» EXERCISE INSTRUCTIONS:
Please count, in the material below, each line containing "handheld", and report only the number.

» DATA EXTRACT:
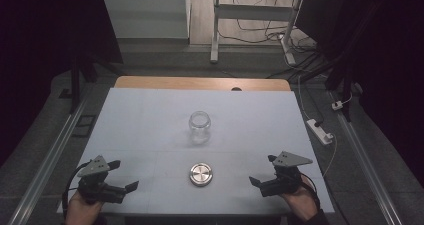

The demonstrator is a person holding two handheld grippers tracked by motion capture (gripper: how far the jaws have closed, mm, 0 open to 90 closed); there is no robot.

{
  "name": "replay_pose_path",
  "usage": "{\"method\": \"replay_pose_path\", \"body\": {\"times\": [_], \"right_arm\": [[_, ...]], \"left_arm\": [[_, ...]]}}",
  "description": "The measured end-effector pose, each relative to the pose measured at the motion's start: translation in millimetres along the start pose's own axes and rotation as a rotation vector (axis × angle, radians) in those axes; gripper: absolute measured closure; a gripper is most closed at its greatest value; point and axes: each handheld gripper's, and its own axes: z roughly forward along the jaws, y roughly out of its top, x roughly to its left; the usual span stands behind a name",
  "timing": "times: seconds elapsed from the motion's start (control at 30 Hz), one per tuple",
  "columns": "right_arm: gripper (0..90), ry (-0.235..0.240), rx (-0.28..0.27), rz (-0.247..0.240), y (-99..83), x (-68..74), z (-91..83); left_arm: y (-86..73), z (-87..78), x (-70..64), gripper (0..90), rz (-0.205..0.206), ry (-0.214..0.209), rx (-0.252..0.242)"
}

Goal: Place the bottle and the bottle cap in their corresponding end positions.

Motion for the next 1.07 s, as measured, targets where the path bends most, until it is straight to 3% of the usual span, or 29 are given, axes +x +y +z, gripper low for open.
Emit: {"method": "replay_pose_path", "body": {"times": [0.57,0.87,1.07], "right_arm": [[0.0,-0.099,0.021,0.088,-30.9,-13.5,-28.3],[0.0,-0.126,0.045,0.126,-40.8,-15.0,-36.3],[0.0,-0.129,0.054,0.14,-42.4,-16.1,-37.5]], "left_arm": [[-26.4,-14.0,8.9,0.0,-0.075,0.037,0.008],[-38.2,-14.5,8.5,0.0,-0.093,0.063,0.056],[-39.0,-16.6,10.3,0.0,-0.111,0.057,0.037]]}}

» ANSWER BOX:
2